All of the records below are to be given again word for word, with the pictures removed.

(Records from a collection)
+++
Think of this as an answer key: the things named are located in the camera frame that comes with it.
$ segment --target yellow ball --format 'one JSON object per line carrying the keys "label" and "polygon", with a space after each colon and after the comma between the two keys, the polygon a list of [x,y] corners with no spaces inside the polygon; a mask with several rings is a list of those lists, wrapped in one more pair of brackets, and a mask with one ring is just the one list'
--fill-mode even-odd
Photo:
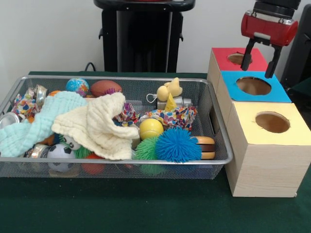
{"label": "yellow ball", "polygon": [[140,124],[140,137],[142,140],[159,137],[164,132],[163,125],[156,119],[146,119]]}

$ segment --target wire mesh basket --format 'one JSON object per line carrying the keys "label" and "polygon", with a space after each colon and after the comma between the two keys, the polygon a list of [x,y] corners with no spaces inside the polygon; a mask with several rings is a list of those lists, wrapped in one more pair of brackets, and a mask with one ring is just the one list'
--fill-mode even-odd
{"label": "wire mesh basket", "polygon": [[[3,115],[8,112],[18,93],[23,95],[37,84],[50,91],[65,90],[72,76],[29,75],[16,81],[0,105]],[[127,102],[141,114],[156,109],[156,104],[146,100],[169,78],[83,77],[91,86],[98,80],[113,80],[123,88]],[[192,100],[198,114],[191,135],[209,136],[215,140],[215,159],[176,164],[162,160],[93,160],[51,158],[0,157],[0,177],[77,177],[77,178],[157,178],[157,179],[214,179],[224,164],[232,160],[232,148],[212,85],[203,79],[180,79],[183,98]],[[55,172],[51,164],[68,166],[68,172]]]}

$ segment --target green spiky ball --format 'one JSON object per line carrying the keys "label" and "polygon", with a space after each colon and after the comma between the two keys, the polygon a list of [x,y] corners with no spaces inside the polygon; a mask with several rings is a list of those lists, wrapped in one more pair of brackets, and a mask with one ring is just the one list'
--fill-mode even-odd
{"label": "green spiky ball", "polygon": [[[158,138],[152,137],[143,140],[136,148],[135,159],[138,160],[157,160],[156,142]],[[140,166],[142,173],[147,175],[158,175],[166,171],[161,165],[143,164]]]}

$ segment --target shape sorter box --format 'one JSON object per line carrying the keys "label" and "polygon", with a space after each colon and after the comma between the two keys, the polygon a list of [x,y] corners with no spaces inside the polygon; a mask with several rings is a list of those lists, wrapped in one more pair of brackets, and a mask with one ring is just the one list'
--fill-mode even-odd
{"label": "shape sorter box", "polygon": [[[242,71],[240,66],[245,48],[212,48],[207,79],[213,84],[217,93],[221,71]],[[266,71],[268,64],[259,49],[252,49],[252,62],[248,71]]]}
{"label": "shape sorter box", "polygon": [[296,195],[311,162],[311,131],[293,103],[233,102],[227,131],[234,197]]}
{"label": "shape sorter box", "polygon": [[256,71],[221,72],[216,97],[226,126],[233,100],[291,103],[276,76],[267,79],[264,75]]}

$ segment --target round hole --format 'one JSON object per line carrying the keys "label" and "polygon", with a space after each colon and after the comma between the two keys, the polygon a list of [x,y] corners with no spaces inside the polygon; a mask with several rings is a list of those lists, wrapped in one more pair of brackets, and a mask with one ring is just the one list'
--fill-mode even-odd
{"label": "round hole", "polygon": [[255,77],[243,77],[237,80],[239,89],[243,92],[253,95],[267,95],[271,92],[271,86],[266,81]]}
{"label": "round hole", "polygon": [[256,116],[256,123],[272,133],[283,133],[290,128],[290,122],[284,116],[274,112],[262,112]]}
{"label": "round hole", "polygon": [[244,54],[240,52],[233,53],[228,56],[229,61],[236,65],[242,65]]}

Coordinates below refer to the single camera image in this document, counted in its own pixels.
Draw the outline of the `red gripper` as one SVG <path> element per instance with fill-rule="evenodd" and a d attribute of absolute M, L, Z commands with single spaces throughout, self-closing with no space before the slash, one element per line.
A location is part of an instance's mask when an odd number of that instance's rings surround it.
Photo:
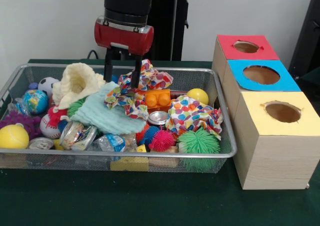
+++
- Completed task:
Think of this as an answer key: the things named are located in the camera frame that comes with it.
$ segment --target yellow ball --format 'one JSON object per line carrying the keys "label" and "polygon", with a space after each colon and after the comma between the two keys, the polygon a list of [x,y] corners with no spaces inside the polygon; a mask with several rings is a list of those lists, wrapped in one more pair of brackets, and a mask with one ring is just the one list'
--fill-mode even-odd
Photo:
{"label": "yellow ball", "polygon": [[140,124],[140,137],[142,140],[159,137],[164,132],[163,125],[156,119],[146,119]]}

$ segment --target wire mesh basket --format 'one JSON object per line carrying the keys "label" and "polygon", with a space after each colon and after the comma between the two keys, the polygon a list of [x,y] corners with no spaces inside the polygon; a mask with several rings is a list of those lists, wrapped in one more pair of brackets, and a mask with one ring is just the one list'
--fill-mode even-odd
{"label": "wire mesh basket", "polygon": [[[3,115],[8,112],[18,93],[23,95],[37,84],[50,91],[65,90],[72,76],[29,75],[16,81],[0,105]],[[127,102],[141,114],[156,109],[156,104],[146,100],[169,78],[83,77],[91,86],[98,80],[113,80],[123,88]],[[192,100],[198,114],[191,135],[209,136],[215,140],[215,159],[176,164],[162,160],[93,160],[51,158],[0,157],[0,177],[77,177],[77,178],[157,178],[157,179],[214,179],[224,164],[232,160],[232,148],[212,85],[203,79],[180,79],[183,98]],[[55,172],[51,164],[68,166],[68,172]]]}

$ segment --target green spiky ball --format 'one JSON object per line carrying the keys "label" and "polygon", with a space after each colon and after the comma between the two keys, the polygon a list of [x,y] corners with no spaces inside the polygon; a mask with several rings is a list of those lists, wrapped in one more pair of brackets, and a mask with one ring is just the one list'
--fill-mode even-odd
{"label": "green spiky ball", "polygon": [[[158,138],[152,137],[143,140],[136,148],[135,159],[138,160],[157,160],[156,142]],[[140,166],[142,173],[147,175],[158,175],[166,171],[161,165],[143,164]]]}

$ segment --target shape sorter box --format 'one JSON object per line carrying the keys "label" and "polygon", with a space after each colon and after the comma between the two keys, the polygon a list of [x,y] corners with no spaces inside the polygon; a mask with several rings is a list of those lists, wrapped in one more pair of brackets, and a mask with one ring is just the one list'
--fill-mode even-odd
{"label": "shape sorter box", "polygon": [[[242,71],[240,66],[245,48],[212,48],[207,79],[213,84],[217,93],[221,71]],[[266,71],[268,64],[259,49],[252,49],[252,62],[248,71]]]}
{"label": "shape sorter box", "polygon": [[296,195],[311,162],[311,131],[293,103],[233,102],[227,131],[234,197]]}
{"label": "shape sorter box", "polygon": [[256,71],[221,72],[216,97],[226,126],[233,100],[291,103],[276,76],[267,79],[264,75]]}

$ segment --target round hole --format 'one JSON object per line carrying the keys "label" and "polygon", with a space after each colon and after the comma between the two keys, the polygon a list of [x,y] corners with no spaces inside the polygon; a mask with several rings is a list of those lists, wrapped in one more pair of brackets, and a mask with one ring is just the one list'
--fill-mode even-odd
{"label": "round hole", "polygon": [[255,77],[243,77],[237,80],[239,89],[243,92],[253,95],[267,95],[271,92],[271,86],[266,81]]}
{"label": "round hole", "polygon": [[256,116],[256,123],[272,133],[283,133],[290,128],[290,122],[284,116],[274,112],[262,112]]}
{"label": "round hole", "polygon": [[244,54],[240,52],[233,53],[228,56],[229,61],[236,65],[242,65]]}

Coordinates below refer to the single camera image in this document, counted in its own pixels.
Draw the outline of the `red gripper` as one SVG <path> element per instance with fill-rule="evenodd" and a d attribute of absolute M, L, Z commands with single spaces throughout, self-closing with no space before the slash, one element per line.
A location is part of an instance's mask when an odd number of that instance's rings surround it.
Photo:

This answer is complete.